Inspired to ride, a century later


When Augusta and Adeline Van Buren rode coast to coast a century ago, they were trying to convince the army that women were capable of being dispatch riders. They didn't persuade the military brass, but a century later, they have persuaded others, both men and women, to take up motorcycling in a new world they couldn't have imagined.

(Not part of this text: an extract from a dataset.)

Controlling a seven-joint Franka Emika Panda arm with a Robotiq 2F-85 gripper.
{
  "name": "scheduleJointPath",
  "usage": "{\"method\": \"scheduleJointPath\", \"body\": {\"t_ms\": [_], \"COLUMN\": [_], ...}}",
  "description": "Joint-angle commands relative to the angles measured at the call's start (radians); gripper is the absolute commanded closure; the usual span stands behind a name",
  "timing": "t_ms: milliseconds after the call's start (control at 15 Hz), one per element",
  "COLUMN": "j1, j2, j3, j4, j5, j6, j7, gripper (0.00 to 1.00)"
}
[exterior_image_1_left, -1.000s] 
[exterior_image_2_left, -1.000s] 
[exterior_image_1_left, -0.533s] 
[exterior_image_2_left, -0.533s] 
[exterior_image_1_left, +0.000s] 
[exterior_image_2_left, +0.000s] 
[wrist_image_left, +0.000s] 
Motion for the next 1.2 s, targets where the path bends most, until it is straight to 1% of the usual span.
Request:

The Sisters Centennial Ride passed through Ohio this weekend, visiting AMA Vintage Motorcycle Days, among other stops. The riders included some whose motorcycle licenses are fresh and new, some who have made the cross-country trek many times before, and one woman who brought along her two children, ensuring they'll have a unique summer vacation story when school is back in session. For some, like Black Girls Ride magazine Editor in Chief Porsche Taylor, coast to coast once and honoring one set of pioneering women riders is not enough, so she rode from California to Miami, participating in the Third Bessie Stringfield All Female Ride before helping lead the Sisters ride back to California.

Sarah and Robert Van Buren

One of those inspired to start riding was Sarah Van Buren, a descendant of the sisters who took the Motorcycle Safety Foundation course in November. "I got my license specifically so I could participate in this," she said. Now, she's riding with her father, Robert Van Buren, who retraced the sisters' route in 2006 on a ride two-up with his wife.

"That was why I learned to ride, so I could do that," he said.

"We've been waiting so long for this day," Van Buren said, speaking for his family. "We started back in 2002 with the website to promote the sisters and get their message out to the public. When I look at it 10 years later, the magnitude of what's happening here, it's humbling to us."

Holly RalphAlongside new riders like Sarah Van Buren are experienced riders like Holly Ralph, vice president of the Canadian Motorcycle Association, who faces very different challenges. In her 50 years of riding, she's made plenty of cross-country trips before, but now osteoporosis makes it more difficult, so she downsized to a Yamaha Virago 250.

"I'm not supposed to ride," she confided. "So this is the compromise, getting a bike that's not so heavy."

She rode it from her home in Lancaster, Ontario, will do the entire ride to San Francisco, and then ride home, probably about 10,000 miles in all. One woman's idea of compromising and cutting back.

Spencer and Makayly Filips

Meanwhile, the youngest particpants on the ride are Makayla and Spencer Filips, ages 12 and 8, who are riding with their mother, Monique Filips of Torrance, Calif. You can't miss them. Just look for the yellow cruiser with the matching sidecar and trailer.

She originally planned to do the ride solo and was discussing with her husband whether she should ride her motorcycle, borrow his, or buy a different one.

"And he said, 'Why don't you take the kids?' We'd always joked about buying a sidecar. No joke, the first time I looked on craigslist I found an expired ad for that," she said, pointing at the most unique rig on the ride.

no minivan

"That" is a Honda Shadow with a Champion sidecar and a trailer painted to match. Her husband modified the seat to fit two children, instead of one adult. It closes up in the rain and internal USB ports keep the iPads running with movies or comic books for the kids. They also read information about the states they're passing through. The three of them talk using Sena Bluetooth communicators.

Mid-Ohio Sports Car Course

About 65 riders are doing the entire trip and others come and go, some joining for a day, some for a week. The ride will only get bigger as it goes west. The Van Buren sisters were the first women to ride motorcycles to the top of Pikes Peak, and ride organizer Alisa Clickenger expects at least 125 riders will participate in the ride up the mountain this year. Interest in the final leg was so high that Clickenger had to cap participation at 250.

It should be a finish the original Van Buren sisters, who set off alone to cross a continent on rutted, unpaved roads a century ago, could never imagine. But a hell of a finish, anyway.

Sisters Centennial Ride

"250 people going across the Golden Gate Bridge," Clickenger said. "That's my vision. That's what keeps me going, the vision of these women crossing the Golden Gate Bridge and having their 'I did it' moment, that elation, that camaraderie of the road."

Wonder who will be inspired in 2116.